Dust Community Icon

Best Practices for Scraping Newspaper Websites Efficiently

·
·

Hi 👋 i was wondering what the best solution was for scrapping newspapers' websites. If I add a website as a source, it will synchronise 50 child pages and refresh the same 50 pages every week for instance, whereas I would want to refresh it with 50 different pages every week, to stay updated on the latest news. Thanks for the help

  • Avatar of Remi
    Remi
    ·
    ·

    Hey Gabriel Zeitoun 👋 Did you have a look at this guide: https://dust-tt.notion.site/Tech-Radar-09e11010411e4758860302c0febbbfb0 it's a pretty useful one in your case. An alternative would be to use the "web search" feature & to add in the instruction "browse this website and get content of latest articles". Then you add the url of a sub-category of the website. (I don't have 100% confidence in this one but worth testing)

  • Avatar of Gabriel Zeitoun
    Gabriel Zeitoun
    ·
    ·

    Yes I did ! I used it as my instructions' base for my assistant. Yes it's what i thought of doing as well, because I don't think the websites as sources will be useful in my case. Let me know if you have other ideas 🙂 Thanks

  • Avatar of Josselin Davy
    Josselin Davy
    ·
    ·

    Hey Gabriel Zeitoun, I worked on a similar project, and I found that the best approach is to use RSS feeds. You can leverage tools like Zapier or Make to trigger a workflow whenever a new article is published. This allows you to automatically add the content to a designated Dust folder. With an RSS feed, you’ll have access to the article’s title, URL, and a short description. If you need the full article, you can make an HTTP request to retrieve the complete content. To find an RSS feed for a specific media outlet, simply search for “RSS feed [media name]” (e.g., RSS feed Le Monde).

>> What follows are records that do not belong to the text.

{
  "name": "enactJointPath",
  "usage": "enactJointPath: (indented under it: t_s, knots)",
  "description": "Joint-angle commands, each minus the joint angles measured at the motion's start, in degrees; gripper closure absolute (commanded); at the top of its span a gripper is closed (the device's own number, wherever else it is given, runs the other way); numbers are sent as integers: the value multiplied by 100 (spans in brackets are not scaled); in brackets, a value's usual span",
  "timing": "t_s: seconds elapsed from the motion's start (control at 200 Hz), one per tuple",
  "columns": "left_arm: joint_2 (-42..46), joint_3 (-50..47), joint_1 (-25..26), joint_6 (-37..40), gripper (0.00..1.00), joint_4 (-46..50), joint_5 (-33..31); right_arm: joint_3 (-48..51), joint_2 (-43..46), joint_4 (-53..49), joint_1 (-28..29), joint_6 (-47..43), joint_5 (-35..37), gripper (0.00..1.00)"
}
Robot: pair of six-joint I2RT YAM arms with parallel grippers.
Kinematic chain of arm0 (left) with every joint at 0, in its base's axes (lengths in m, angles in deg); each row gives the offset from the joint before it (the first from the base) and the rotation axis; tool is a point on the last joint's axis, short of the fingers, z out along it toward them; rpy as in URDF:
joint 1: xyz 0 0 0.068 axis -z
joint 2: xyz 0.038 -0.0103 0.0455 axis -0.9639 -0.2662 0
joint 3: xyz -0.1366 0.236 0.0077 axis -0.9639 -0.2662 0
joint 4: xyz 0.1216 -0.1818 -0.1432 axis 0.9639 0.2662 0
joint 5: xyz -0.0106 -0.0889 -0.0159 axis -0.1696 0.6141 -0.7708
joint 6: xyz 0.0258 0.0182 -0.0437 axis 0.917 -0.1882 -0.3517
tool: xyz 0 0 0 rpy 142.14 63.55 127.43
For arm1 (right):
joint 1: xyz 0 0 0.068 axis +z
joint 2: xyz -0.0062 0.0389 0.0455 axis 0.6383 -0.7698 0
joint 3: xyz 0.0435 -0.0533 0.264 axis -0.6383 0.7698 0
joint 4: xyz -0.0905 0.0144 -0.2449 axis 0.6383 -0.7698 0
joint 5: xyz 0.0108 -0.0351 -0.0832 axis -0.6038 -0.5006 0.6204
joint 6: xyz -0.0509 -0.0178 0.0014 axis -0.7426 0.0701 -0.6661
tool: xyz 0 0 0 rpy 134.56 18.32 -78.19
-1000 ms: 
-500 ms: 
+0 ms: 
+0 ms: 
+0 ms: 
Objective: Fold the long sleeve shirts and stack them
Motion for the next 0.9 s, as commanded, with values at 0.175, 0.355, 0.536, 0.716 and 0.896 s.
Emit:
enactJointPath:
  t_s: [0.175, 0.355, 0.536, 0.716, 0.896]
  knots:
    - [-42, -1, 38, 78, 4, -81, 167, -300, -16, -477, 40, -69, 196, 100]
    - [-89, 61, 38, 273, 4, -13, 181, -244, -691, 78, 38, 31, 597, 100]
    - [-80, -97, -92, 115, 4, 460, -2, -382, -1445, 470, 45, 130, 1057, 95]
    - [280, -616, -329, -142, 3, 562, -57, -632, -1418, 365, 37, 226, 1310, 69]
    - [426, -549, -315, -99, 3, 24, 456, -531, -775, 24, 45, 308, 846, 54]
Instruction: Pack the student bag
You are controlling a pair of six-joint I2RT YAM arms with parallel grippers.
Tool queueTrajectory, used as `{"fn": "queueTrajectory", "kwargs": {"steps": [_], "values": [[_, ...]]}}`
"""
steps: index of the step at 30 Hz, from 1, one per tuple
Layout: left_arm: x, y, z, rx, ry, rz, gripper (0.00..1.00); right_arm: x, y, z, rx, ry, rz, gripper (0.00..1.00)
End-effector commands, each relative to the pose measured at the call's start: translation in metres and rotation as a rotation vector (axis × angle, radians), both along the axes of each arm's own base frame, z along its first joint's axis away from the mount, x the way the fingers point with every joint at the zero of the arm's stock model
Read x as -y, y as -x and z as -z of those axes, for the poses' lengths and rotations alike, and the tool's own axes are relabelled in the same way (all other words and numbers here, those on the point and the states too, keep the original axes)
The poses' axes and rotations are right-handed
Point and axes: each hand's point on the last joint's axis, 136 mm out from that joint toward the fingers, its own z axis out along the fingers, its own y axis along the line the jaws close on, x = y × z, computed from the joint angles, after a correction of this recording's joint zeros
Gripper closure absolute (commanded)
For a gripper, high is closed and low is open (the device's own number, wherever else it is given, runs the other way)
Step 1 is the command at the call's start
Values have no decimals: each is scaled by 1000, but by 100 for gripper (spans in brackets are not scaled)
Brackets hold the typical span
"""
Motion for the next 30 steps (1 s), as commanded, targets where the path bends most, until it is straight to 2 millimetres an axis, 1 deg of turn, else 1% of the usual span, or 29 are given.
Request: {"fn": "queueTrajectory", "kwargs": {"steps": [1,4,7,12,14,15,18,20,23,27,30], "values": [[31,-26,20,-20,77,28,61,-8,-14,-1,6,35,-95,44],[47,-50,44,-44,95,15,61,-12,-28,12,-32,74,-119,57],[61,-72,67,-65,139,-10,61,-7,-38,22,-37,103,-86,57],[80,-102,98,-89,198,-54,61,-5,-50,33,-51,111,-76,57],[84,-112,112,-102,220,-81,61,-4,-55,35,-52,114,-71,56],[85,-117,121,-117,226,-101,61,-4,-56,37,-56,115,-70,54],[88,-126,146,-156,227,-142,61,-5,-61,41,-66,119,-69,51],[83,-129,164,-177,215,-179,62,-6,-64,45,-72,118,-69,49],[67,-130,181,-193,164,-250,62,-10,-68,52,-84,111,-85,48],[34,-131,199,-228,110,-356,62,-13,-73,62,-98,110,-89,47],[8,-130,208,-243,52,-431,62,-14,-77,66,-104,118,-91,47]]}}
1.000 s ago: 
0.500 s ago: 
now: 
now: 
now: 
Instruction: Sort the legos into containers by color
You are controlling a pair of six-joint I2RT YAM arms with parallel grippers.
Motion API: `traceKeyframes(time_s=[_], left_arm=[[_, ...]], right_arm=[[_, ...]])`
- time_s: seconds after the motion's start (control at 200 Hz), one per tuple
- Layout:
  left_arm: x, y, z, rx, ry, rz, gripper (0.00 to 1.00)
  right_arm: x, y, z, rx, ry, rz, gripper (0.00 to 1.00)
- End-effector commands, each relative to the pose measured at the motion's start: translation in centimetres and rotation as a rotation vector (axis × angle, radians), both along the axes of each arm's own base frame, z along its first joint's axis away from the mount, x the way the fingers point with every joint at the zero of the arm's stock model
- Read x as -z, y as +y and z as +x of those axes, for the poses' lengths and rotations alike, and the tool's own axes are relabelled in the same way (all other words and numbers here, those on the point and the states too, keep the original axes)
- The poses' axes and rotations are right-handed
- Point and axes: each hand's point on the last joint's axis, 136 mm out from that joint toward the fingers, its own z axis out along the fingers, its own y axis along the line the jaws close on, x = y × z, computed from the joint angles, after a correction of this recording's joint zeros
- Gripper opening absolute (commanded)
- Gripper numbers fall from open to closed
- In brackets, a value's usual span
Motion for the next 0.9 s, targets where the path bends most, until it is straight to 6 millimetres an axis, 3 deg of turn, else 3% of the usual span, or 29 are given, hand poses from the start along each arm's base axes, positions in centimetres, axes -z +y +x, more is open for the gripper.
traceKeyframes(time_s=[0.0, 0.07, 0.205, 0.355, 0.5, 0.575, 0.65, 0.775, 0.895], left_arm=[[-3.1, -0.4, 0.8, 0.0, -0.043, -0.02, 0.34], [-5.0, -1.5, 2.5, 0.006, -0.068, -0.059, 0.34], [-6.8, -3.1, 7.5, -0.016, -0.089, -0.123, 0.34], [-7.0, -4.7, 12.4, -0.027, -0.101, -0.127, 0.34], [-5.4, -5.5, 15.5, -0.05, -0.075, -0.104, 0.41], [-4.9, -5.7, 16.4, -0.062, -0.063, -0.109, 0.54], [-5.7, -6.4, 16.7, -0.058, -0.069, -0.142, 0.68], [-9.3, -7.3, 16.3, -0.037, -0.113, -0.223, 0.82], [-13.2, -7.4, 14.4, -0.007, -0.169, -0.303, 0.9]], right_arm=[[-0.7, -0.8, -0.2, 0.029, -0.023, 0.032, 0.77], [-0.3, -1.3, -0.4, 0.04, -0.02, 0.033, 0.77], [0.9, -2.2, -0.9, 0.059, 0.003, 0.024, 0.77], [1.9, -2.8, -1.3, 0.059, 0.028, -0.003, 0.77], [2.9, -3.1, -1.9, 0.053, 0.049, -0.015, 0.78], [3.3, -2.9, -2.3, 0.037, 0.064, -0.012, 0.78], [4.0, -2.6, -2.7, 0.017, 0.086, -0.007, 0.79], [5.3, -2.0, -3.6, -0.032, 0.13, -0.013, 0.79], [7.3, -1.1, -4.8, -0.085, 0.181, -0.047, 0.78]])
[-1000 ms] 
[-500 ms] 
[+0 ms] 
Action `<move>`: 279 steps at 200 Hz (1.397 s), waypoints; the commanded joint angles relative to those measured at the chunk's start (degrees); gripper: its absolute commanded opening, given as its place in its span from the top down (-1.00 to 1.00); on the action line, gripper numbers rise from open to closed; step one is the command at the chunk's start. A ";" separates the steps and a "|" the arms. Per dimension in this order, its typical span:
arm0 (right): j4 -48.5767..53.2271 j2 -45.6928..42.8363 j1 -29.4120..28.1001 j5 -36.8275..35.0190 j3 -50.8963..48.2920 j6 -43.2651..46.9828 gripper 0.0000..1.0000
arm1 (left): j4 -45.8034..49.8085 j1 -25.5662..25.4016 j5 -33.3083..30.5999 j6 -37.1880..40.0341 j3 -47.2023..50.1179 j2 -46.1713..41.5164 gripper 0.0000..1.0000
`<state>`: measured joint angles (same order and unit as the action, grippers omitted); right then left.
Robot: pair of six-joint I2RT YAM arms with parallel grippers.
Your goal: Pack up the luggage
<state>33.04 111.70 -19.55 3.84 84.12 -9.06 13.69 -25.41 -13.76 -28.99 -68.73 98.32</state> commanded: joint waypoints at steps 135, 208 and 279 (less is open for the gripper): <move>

  • Avatar of Gabriel Zeitoun
    Gabriel Zeitoun
    ·
    ·

    Thanks a lot for the tip Josselin Davy! I'll look into it. My project was rather to scrap a dozen websites and ask my assistant to sort the articles and give me the 10 most relevant ones in output every week. You still think a RSS feed might be the solution? Otherwise, i might have another solution thanks to Alban from Dust. Lmk

  • Avatar of Josselin Davy
    Josselin Davy
    ·
    ·

    My use case is to aggregate content from around 30 websites and generate a weekly newsletter with the most relevant insights. It works well, but it might be overengineered for your use case.